Take every line from the material that has the word "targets" in it.

(Task material Opens)

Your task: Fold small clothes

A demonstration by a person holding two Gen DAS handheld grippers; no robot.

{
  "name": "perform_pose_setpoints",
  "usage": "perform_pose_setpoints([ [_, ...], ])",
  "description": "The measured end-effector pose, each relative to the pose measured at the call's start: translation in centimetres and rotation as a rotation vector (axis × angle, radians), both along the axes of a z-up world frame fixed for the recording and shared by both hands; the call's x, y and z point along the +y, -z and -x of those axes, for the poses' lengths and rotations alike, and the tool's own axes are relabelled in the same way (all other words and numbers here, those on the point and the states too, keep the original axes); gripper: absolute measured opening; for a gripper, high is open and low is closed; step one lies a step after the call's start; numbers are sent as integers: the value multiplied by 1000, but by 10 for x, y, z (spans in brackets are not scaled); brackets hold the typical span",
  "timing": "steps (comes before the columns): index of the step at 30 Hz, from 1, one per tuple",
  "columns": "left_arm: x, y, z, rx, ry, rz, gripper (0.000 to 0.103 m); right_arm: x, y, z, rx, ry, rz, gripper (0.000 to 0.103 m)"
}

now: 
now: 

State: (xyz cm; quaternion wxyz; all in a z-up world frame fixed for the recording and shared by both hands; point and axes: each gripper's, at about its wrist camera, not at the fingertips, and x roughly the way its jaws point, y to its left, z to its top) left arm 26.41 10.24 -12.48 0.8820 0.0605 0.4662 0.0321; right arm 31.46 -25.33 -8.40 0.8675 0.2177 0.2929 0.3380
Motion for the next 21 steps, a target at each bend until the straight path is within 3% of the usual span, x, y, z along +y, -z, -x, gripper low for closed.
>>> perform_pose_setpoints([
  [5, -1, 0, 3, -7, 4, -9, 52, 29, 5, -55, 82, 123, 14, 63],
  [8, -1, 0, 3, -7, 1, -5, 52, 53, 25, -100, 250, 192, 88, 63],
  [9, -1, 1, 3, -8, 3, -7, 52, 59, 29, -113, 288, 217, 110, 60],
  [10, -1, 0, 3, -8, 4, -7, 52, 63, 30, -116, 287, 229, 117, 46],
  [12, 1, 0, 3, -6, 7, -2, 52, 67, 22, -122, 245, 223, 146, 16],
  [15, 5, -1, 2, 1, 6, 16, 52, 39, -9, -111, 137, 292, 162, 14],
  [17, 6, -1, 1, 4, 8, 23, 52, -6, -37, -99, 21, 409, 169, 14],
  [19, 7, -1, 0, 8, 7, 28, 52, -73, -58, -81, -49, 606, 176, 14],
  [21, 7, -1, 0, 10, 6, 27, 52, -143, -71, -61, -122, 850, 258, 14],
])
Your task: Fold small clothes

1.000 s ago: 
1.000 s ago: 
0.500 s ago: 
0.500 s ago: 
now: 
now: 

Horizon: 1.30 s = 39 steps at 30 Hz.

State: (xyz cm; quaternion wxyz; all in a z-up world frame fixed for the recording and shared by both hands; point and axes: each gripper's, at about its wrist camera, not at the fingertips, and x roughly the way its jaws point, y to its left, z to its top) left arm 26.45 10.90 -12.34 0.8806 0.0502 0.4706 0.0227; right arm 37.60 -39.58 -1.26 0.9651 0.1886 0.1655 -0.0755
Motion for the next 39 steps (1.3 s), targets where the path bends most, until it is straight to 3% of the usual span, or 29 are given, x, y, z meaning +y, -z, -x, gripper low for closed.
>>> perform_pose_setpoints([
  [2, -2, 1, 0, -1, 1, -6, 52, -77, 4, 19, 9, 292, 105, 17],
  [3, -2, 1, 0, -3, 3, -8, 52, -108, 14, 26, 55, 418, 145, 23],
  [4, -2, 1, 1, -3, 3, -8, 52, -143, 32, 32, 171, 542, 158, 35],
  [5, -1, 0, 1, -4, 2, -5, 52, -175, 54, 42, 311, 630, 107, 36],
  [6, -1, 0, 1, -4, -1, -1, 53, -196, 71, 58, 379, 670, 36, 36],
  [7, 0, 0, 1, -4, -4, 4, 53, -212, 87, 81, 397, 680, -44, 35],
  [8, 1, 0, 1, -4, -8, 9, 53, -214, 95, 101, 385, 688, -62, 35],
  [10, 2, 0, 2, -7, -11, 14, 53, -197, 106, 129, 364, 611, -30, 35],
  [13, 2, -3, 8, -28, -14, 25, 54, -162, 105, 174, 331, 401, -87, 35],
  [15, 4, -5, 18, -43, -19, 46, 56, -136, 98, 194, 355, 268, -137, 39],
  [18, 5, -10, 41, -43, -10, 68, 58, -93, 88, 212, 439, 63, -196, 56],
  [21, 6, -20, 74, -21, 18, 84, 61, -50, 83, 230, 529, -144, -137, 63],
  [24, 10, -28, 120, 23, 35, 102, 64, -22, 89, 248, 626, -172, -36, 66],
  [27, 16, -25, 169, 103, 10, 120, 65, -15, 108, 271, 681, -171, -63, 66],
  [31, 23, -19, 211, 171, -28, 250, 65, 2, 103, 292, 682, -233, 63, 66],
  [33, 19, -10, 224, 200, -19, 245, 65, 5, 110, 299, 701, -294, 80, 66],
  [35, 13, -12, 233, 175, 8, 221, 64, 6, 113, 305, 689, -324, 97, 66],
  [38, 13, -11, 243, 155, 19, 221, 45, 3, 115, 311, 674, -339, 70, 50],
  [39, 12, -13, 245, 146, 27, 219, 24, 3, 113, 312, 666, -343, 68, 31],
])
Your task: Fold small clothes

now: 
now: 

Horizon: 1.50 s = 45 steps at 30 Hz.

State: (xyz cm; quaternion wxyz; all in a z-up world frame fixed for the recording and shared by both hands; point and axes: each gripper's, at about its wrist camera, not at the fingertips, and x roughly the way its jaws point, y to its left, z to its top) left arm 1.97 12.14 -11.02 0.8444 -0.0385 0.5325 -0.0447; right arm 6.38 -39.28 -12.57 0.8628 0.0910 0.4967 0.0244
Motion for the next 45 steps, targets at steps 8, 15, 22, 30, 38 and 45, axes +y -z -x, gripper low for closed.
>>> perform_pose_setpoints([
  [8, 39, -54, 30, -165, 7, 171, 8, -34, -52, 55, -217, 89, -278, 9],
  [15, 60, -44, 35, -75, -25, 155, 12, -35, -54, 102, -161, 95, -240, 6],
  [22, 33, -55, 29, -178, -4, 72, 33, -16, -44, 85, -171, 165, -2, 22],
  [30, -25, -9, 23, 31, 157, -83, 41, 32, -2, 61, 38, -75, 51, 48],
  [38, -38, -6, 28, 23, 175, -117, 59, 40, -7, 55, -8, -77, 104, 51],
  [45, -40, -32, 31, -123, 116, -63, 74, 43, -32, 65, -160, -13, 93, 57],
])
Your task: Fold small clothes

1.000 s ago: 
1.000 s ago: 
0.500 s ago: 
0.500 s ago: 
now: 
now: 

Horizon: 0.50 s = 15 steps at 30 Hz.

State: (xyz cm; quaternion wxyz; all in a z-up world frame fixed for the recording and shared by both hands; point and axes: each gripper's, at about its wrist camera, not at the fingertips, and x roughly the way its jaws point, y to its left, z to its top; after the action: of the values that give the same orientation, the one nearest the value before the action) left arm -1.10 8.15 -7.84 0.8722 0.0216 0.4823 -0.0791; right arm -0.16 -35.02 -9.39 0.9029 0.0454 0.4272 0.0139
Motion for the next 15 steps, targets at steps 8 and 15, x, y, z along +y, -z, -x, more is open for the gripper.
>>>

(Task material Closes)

Response:
Motion for the next 39 steps (1.3 s), targets where the path bends most, until it is straight to 3% of the usual span, or 29 are given, x, y, z meaning +y, -z, -x, gripper low for closed.
Motion for the next 45 steps, targets at steps 8, 15, 22, 30, 38 and 45, axes +y -z -x, gripper low for closed.
Motion for the next 15 steps, targets at steps 8 and 15, x, y, z along +y, -z, -x, more is open for the gripper.

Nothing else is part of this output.